Properties of phylogenetic trees generated by Yule-type speciation models☆
Introduction
Phylogenetic trees are widely used in biology to represent evolutionary relationships between species. In these trees the leaves represent extant species, and the internal vertices represent hypothesised speciation events. There is much interest in the process of speciation, and the extent and manner in which the distribution of phylogenetic tree shapes can be modelled by a random process. Several simple stochastic models of speciation have been proposed and several investigators have aimed to test or refine such models by comparing their predictions with published phylogenetic trees [1], [2], [3], [4], [5], [6], [7], [8], [9]. These models make predictions about the shape of the phylogenetic tree connecting the extant species. These models can provide prior probabilities for phylogenetic trees in Bayesian approaches to tree reconstruction [10], [11], [12], and they are also used as a basis for calculating the probability of certain configurations under random speciation [13]. These probabilities may then be useful in testing hypotheses concerning the speciation process.
In this paper we will consider just the model's predictions regarding the discrete underlying tree structure, without regard to the lengths of the edges. While such an approach may neglect some informative characteristics of the tree, the approach has two motivations – firstly, the predictions regarding the discrete tree remain valid under a much wider class of models (they are insensitive to underlying parameters) and, secondly, we are interested in isolating out the information that is conveyed solely by the discrete tree shape.
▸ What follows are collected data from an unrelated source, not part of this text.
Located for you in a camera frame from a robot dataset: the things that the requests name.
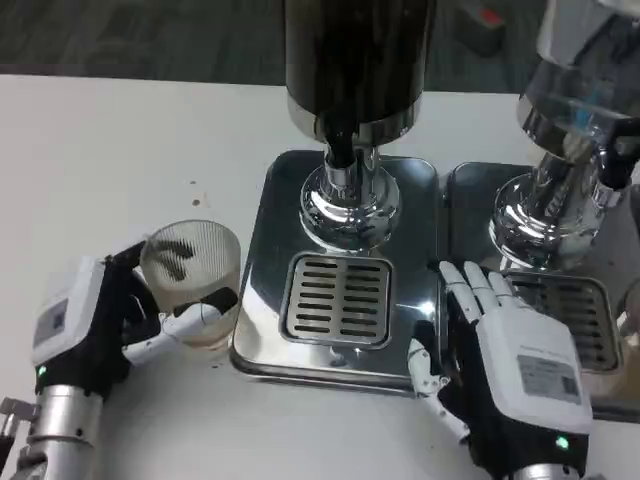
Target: green led light
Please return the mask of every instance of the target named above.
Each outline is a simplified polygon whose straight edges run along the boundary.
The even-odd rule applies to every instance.
[[[561,450],[569,450],[569,440],[567,440],[567,437],[556,438],[556,447]]]

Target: white robotic hand
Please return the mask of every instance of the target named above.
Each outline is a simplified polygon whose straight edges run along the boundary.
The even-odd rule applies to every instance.
[[[472,262],[463,271],[440,263],[458,371],[450,378],[435,365],[424,322],[408,353],[416,395],[493,478],[541,468],[544,478],[580,478],[593,417],[569,329],[515,297],[500,274]]]
[[[226,313],[213,305],[194,303],[180,315],[160,314],[160,333],[143,341],[125,345],[122,352],[132,365],[141,365],[175,349],[183,340],[197,335],[207,325],[218,321]]]

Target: silver metal arm
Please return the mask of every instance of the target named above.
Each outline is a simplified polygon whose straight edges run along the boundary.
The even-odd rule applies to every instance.
[[[102,398],[56,385],[38,397],[38,410],[12,480],[90,478]]]

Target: white label
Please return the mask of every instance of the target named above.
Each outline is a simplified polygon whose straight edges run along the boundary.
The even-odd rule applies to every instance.
[[[518,355],[522,385],[527,395],[580,405],[580,390],[571,365],[545,358]]]

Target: red object
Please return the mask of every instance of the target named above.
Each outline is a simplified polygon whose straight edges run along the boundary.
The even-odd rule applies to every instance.
[[[482,18],[485,22],[495,25],[502,23],[502,17],[489,8],[482,9]]]
In this paper we consider some properties of the Yule model, which is perhaps the simplest stochastic model for speciation. We then define and investigate an extension of this model. We begin by introducing some basic terminology for phylogenetic trees (Section 2). The Yule model is then introduced, and some of its properties are described (Section 3). We then consider the probability distribution on the number of edges separating the root of a tree from the most recent common ancestor of a randomly selected subset of size k (Section 4). Next, a maximum likelihood approach to edge-rooting an unrooted tree is presented, and simulation is used to show that even for large unrooted trees the approximate location of the root can be identified with high probability (Section 5). Following this a modification of the Yule model is considered in which the rate of speciation of a lineage is dependent on the time back to the last speciation event on that lineage (Section 6). We show that this modified model reduces to the uniform model under the condition of `explosive radiation'.
Section snippets
Terminology
Evolutionary relationships are generally represented by rooted or unrooted binary (phylogenetic) trees [14]. Such trees consist of uniquely labeled vertices of degree 1 called leaves and unlabeled internal vertices of degree 3 (also, in case the tree is rooted, it contains an additional root vertex of degree 2 – in this way every vertex can be regarded as having exactly two descendants). We say a vertex v is a descendant of another vertex w, if w lies on the path between v and the root vertex.
The Yule model
A simple model of speciation is to assume the exchangeability condition that, at any given time, each of the then-extant species are equally likely to give rise to one new species. The `rate' of speciation may vary with time, or with the present and past number of species. Also we may allow extinctions (or random sampling of extant taxa) provided that a similar exchangeability criterion applies – that is, whenever an extinction event occurs each of the then-extant species is equally likely to
Depth of a most recent common ancestor
Suppose we evolve a rooted phylogenetic tree T on n extant species under the Yule model, and we select a random subset S of k extant species. Let Xn,k denote the number of edges separating the root of T from the vertex in T that corresponds to the most recent common ancestor (MRCA) of S. In this section we investigate the probability distribution of Xn,k for various values of k, particularly in the limit as n becomes large. Some of the reasons why a biologist might be interested in such
Rooting an unrooted tree
Typically, construction of an evolutionary tree for a set of species is a two stage process. In the first stage, using biological data of some sort, an unrooted tree is constructed. In the next stage, the unrooted tree is rooted at some point. Commonly this is done by outgroup comparison, or using some auxiliary data (for example embryological or fossil data) [27].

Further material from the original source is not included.